- Howmeh Rural District Location within Iran
- Coordinates: 28°58′N 50°58′E﻿ / ﻿28.967°N 50.967°E
- Country: Iran
- Province: Bushehr
- County: Bushehr
- District: Central
- Established: 1986

Population (2016)
- • Total: 22,766
- Time zone: UTC+3:30 (IRST)

= Howmeh Rural District (Bushehr County) =

Rural district in Bushehr province, Iran

Howmeh Rural District (دهستان حومه) is in the Central District of Bushehr County, Bushehr province, Iran. It was previously administered from the city of Choghadak. (Note: Transferred to Choghadak District in 2020)

==Demographics==
===Population===
At the time of the 2006 National Census, the rural district's population was 27,156 in 6,385 households. There were 35,525 inhabitants in 9,607 households at the following census of 2011. The 2016 census measured the population of the rural district as 22,766 in 6,628 households.
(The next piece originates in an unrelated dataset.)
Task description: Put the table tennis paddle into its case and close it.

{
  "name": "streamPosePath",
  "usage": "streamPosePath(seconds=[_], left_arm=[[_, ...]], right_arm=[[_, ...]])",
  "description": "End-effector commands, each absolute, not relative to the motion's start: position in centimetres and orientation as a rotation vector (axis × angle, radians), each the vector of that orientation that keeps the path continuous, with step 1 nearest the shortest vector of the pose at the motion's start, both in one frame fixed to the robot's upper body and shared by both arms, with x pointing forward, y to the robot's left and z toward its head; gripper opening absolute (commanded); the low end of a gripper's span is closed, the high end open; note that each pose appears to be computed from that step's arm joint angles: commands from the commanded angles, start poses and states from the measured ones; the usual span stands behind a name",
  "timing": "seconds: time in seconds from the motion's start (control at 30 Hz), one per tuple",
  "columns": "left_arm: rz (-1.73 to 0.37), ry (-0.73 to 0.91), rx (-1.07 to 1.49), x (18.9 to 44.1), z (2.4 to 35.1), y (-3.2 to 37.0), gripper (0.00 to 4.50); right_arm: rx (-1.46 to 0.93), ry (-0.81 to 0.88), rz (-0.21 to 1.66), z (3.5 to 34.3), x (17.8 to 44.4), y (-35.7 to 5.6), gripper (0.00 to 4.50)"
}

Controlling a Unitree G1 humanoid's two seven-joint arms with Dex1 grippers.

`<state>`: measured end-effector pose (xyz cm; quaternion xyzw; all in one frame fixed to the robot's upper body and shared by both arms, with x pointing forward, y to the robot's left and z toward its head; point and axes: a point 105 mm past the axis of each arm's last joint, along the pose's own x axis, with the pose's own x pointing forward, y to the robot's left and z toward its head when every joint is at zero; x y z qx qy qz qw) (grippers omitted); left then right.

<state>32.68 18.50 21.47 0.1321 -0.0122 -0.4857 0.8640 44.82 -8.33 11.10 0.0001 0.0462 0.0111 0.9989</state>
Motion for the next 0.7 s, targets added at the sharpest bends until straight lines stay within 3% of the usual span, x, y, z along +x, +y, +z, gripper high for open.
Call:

The most populous of its 16 villages was Doveyreh, (Note: Transferred to Doveyreh Rural District of Choghadak District in 2020) with 4,096 people.

===Other villages in the rural district===

- Bandargah
- Bushehr Nuclear Power Plant
- Halileh

In 2020, parts of the rural district were separated from the district in the formation of Choghadak District.